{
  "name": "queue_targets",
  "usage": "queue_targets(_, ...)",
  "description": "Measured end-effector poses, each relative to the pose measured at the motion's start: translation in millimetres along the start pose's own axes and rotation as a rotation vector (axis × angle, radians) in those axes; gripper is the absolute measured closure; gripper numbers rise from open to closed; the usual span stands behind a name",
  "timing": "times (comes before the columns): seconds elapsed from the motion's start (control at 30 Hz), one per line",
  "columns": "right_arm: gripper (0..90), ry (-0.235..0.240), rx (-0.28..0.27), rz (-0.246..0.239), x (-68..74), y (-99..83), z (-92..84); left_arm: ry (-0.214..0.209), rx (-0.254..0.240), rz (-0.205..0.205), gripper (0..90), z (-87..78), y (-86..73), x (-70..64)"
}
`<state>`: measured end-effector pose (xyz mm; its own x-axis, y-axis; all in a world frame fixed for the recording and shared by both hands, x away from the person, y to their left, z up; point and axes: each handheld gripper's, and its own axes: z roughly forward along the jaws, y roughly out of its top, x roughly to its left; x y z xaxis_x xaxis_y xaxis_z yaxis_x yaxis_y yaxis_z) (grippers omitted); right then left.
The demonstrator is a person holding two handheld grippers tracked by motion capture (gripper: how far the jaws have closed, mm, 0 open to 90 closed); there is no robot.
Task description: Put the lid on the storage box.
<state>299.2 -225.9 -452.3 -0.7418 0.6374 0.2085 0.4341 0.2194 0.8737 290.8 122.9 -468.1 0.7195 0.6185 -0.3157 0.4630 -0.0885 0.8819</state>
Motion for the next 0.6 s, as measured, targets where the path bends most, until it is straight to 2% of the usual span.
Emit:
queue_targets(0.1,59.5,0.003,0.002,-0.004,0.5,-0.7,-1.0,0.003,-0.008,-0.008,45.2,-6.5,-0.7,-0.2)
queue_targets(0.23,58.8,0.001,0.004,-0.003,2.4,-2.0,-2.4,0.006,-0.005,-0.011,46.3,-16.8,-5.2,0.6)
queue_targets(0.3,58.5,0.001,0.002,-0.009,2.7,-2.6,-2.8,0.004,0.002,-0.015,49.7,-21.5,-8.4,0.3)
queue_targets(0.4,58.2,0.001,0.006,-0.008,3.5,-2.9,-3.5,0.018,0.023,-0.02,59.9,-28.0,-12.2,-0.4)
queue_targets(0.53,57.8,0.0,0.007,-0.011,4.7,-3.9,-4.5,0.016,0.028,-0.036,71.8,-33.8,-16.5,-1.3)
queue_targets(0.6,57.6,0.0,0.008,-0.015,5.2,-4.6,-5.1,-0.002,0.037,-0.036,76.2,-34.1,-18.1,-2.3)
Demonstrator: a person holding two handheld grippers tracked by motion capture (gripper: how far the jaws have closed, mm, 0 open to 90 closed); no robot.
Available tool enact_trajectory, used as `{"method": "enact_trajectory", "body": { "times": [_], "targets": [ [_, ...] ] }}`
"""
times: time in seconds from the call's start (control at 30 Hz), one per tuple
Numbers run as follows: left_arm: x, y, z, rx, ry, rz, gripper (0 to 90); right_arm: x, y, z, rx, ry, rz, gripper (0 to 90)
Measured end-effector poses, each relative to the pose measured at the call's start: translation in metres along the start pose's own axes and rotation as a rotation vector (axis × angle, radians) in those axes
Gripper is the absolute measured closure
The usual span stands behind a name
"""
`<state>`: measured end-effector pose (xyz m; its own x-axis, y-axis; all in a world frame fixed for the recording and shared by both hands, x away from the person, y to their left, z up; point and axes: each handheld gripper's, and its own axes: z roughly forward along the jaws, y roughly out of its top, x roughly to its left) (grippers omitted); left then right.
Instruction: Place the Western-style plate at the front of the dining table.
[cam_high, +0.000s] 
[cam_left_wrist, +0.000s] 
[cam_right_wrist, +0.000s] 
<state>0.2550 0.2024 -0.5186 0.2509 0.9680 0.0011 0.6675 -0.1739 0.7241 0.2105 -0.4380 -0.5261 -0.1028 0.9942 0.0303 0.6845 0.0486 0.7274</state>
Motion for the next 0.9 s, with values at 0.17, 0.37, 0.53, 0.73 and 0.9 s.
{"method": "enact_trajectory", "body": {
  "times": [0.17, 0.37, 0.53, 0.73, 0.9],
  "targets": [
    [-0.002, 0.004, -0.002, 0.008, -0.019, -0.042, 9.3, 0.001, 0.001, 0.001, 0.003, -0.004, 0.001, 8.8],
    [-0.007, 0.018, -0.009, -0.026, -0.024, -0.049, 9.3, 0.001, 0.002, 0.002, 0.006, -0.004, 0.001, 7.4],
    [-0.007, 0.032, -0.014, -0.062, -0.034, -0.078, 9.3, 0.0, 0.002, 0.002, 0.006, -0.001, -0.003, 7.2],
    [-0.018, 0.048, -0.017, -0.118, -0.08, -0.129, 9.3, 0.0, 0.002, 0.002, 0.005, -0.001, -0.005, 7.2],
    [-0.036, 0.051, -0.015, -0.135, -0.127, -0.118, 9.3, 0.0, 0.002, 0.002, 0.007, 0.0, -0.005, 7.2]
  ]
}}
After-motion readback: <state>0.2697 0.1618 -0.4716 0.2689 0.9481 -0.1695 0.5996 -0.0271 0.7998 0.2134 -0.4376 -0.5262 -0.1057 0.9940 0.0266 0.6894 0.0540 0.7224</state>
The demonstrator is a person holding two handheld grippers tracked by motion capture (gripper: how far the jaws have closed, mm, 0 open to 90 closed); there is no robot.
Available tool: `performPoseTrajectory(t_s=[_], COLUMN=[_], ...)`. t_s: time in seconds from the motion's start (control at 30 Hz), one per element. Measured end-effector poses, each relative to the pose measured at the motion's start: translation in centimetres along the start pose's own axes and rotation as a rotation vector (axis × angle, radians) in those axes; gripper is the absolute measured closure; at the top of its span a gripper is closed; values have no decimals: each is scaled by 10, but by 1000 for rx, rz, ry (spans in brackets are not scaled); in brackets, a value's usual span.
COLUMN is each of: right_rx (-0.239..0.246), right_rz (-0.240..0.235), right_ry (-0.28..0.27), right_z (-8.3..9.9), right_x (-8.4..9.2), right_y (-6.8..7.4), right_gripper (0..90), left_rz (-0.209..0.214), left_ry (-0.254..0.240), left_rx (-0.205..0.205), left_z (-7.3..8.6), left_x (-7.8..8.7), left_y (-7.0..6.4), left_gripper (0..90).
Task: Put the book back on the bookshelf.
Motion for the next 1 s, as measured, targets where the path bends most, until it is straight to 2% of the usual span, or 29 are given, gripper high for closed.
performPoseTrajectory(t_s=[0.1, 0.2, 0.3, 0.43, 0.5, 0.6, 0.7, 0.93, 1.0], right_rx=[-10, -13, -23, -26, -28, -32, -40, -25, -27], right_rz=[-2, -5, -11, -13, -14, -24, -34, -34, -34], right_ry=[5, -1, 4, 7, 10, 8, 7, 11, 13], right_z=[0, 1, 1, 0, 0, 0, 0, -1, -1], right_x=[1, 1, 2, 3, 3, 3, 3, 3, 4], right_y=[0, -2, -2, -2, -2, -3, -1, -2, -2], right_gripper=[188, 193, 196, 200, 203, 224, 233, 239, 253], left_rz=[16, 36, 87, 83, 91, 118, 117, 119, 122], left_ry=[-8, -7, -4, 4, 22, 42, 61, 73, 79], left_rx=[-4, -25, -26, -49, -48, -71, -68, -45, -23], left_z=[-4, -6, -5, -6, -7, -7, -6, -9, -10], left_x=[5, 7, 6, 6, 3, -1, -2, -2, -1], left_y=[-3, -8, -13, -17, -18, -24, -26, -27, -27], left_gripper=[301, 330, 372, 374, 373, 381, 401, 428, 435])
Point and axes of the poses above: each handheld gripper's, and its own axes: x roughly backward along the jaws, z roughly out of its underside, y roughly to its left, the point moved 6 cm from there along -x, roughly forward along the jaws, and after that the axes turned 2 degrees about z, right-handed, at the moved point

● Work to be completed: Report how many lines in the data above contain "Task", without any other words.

● Reply: 2